Pero si, además, tanto en el delito grave, como en el leve, la conminación que se anuncia debe en todo caso ser injusta, no puede por menos que concluirse que la acción ejecutada, tenga la entidad suficiente como para, atendida la ocasión y circunstancias concurrentes, generar un estado de intranquilidad y zozobra, en los términos expuestos en la sentencia recurrida, de ahí que deba considerarse dicha conducta constitutiva del delito tipificado en el art. 171.7 CP.

En definitiva, la Sala no encuentra fundamento alguno para mantener el motivo de recurso alegado por el recurrente, al no existir falta de coherencia, irracionalidad o arbitrariedad en el esquema y desarrollo lógico seguido por la Juez "a quo" a la hora de calificar jurídicamente los hechos enjuiciados, por lo que, en consecuencia, admitida la virtualidad de la valoración de la prueba verificada por la juzgadora de instancia, debe concluirse que no existe errónea aplicación del delito leve de amenazas aplicado, sin que se pueda alegar infracción de éste precepto penal, de ahí que proceda desestimar el motivo 2º del recurso.

Por todo lo cual, procede desestimar el recurso de apelación interpuesto, y confirmar íntegramente la sentencia recurrida. al ser plenamente ajustada a Derecho.

SEXTO. - Desestimándose como se desestima el recurso de apelación interpuesto por el recurrente, procede imponerle las costas procesales devengadas en esta instancia, en virtud de lo dispuesto en los artículos 239 y siguientes de la Ley de Enjuiciamiento Criminal y del principio de vencimiento que, en este particular, rige en la interposición de recursos ( artículo 901 de la Ley de Enjuiciamiento Criminal ).

Vistos los preceptos y razonamientos citados, en nombre de S.M. el Rey.

Fallo

Debemos DESESTIMAR EL RECURSO DE APELACIÓN, interpuesto por el letrado D. José M.ª Castilla Marañón, en nombre, representación y defensa del menor Fermín, contra la sentencia dictada por la Ilma. Sra. Magistrada-Juez del Juzgado de Menores de Burgos, de fecha 15 de febrero de 2023,, en el Expediente n.º 119/22 , CONFIRMÁNDOSE en la sentencia recurrida en tos sus términos, imponiéndose las costas de esta Alzada a la parte recurrente.
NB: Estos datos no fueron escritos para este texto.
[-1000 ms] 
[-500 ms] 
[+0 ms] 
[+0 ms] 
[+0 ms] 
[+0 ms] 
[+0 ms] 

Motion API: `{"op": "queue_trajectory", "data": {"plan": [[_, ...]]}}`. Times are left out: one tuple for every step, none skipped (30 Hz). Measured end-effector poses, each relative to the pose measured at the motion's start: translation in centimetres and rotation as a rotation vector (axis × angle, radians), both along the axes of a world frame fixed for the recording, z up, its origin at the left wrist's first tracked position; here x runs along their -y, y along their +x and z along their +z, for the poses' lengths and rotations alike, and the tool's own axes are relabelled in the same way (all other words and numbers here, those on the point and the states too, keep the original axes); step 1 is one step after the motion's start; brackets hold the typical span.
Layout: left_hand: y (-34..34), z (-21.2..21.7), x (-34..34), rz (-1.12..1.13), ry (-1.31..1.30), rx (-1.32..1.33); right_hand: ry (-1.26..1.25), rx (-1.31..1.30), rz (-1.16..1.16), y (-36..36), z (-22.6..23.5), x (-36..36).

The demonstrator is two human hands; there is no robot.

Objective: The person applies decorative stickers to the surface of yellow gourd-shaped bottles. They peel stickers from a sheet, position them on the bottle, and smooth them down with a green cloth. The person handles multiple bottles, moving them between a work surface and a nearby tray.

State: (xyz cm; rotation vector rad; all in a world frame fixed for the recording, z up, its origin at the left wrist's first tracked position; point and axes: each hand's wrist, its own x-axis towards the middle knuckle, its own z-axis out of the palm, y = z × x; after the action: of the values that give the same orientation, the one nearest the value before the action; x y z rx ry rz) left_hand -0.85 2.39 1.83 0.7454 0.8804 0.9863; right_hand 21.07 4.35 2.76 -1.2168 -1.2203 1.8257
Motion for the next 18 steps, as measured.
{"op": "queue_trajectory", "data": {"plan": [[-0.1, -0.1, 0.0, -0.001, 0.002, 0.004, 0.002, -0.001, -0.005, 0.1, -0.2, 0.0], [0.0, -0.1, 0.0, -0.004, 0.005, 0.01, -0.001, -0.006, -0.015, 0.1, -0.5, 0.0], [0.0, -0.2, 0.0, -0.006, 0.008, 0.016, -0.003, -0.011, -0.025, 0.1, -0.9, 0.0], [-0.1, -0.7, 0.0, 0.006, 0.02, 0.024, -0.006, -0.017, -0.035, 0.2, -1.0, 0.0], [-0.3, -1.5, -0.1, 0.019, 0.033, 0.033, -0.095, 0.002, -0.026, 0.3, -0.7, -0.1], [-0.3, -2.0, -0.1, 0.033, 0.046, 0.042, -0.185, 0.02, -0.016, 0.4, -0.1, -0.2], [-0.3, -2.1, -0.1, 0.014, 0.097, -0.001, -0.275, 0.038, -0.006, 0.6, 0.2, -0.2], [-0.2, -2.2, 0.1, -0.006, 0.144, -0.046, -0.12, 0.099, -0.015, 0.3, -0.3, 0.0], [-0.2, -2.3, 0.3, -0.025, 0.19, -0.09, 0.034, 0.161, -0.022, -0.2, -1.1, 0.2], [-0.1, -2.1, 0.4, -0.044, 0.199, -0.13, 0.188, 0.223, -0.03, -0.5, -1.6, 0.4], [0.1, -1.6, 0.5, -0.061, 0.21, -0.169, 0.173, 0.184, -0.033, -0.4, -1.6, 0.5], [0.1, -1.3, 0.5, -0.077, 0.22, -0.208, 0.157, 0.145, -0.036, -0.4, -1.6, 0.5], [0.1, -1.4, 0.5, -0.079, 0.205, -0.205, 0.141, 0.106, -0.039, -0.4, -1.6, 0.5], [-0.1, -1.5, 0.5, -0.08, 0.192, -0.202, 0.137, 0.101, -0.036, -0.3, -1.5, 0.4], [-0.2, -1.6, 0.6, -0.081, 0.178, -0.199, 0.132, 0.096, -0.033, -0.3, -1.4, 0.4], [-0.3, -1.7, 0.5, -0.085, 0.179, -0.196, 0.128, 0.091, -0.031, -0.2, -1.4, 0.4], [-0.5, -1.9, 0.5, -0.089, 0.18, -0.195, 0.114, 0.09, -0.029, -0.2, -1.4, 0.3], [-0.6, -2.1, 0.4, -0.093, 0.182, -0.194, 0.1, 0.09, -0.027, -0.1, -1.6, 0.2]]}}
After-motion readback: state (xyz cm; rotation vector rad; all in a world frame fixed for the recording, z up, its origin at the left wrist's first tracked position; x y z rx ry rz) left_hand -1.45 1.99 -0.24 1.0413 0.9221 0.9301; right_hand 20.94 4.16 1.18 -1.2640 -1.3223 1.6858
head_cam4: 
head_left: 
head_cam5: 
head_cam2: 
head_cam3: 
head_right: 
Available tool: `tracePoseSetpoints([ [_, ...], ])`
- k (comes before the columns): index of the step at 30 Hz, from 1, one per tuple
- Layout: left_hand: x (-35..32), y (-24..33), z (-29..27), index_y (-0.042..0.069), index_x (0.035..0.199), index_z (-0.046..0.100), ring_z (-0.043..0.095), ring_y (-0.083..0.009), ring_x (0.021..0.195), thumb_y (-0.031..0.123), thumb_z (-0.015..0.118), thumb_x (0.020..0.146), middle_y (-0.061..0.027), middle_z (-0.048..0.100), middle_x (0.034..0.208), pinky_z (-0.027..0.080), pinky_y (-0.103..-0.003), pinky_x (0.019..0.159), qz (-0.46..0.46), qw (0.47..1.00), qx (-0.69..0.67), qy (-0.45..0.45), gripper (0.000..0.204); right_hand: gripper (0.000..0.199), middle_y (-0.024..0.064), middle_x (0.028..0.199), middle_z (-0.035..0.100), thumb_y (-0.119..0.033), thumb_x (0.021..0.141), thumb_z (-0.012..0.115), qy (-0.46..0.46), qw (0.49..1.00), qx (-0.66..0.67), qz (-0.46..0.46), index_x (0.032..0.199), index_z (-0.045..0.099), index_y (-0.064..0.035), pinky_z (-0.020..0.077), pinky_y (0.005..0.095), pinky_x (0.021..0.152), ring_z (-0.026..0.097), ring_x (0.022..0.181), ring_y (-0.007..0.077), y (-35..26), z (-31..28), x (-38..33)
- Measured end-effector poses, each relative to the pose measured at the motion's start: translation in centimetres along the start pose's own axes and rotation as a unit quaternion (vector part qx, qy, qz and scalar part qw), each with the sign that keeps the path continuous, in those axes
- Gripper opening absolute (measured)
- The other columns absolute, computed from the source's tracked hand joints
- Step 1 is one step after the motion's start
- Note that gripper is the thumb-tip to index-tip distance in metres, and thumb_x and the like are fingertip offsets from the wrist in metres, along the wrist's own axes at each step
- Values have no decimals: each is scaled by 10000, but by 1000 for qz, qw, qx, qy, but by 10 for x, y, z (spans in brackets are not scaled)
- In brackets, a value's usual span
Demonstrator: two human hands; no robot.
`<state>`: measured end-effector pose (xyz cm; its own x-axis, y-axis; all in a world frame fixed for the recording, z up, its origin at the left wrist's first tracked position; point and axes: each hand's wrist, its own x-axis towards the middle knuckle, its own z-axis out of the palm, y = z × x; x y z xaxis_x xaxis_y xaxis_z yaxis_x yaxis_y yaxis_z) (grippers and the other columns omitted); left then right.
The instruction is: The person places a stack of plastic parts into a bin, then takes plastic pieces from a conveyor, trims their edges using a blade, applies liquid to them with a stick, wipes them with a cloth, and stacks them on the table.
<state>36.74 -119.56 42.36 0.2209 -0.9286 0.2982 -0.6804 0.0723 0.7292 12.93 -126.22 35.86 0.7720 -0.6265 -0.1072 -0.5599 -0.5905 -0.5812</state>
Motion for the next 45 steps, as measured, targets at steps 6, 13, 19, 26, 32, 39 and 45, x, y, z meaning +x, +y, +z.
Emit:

Notifíquese esta sentencia al Ministerio Fiscal y partes personadas en el modo y forma previsto en la ley, haciéndoles saber que contra la misma cabe interponer recurso de Casación ante el Tribunal Supremo por infracción de ley del motivo previsto en el número 1 del artículo 849 de la LECr ., y a articular mediante el correspondiente escrito presentado en el plazo de cinco días desde la última notificación de la sentencia,

Líbrese testimonio de la presente el cual se llevará a los autos de su razón, quedando el original en el presente libro y remítase otro al Juzgado de procedencia a los efectos oportunos.

Así por esta sentencia lo mandamos y firmamos.

E/

PUBLICACION . - Leída y publicada fue la anterior sentencia por el Ilmo. Sr. D. Luís Antonio Carballera Simón, Ponente que ha sido de esta causa, habiendo celebrado sesión pública la Sección Primera de la Audiencia Provincial de esta capital, en el día de su fecha. Doy fe.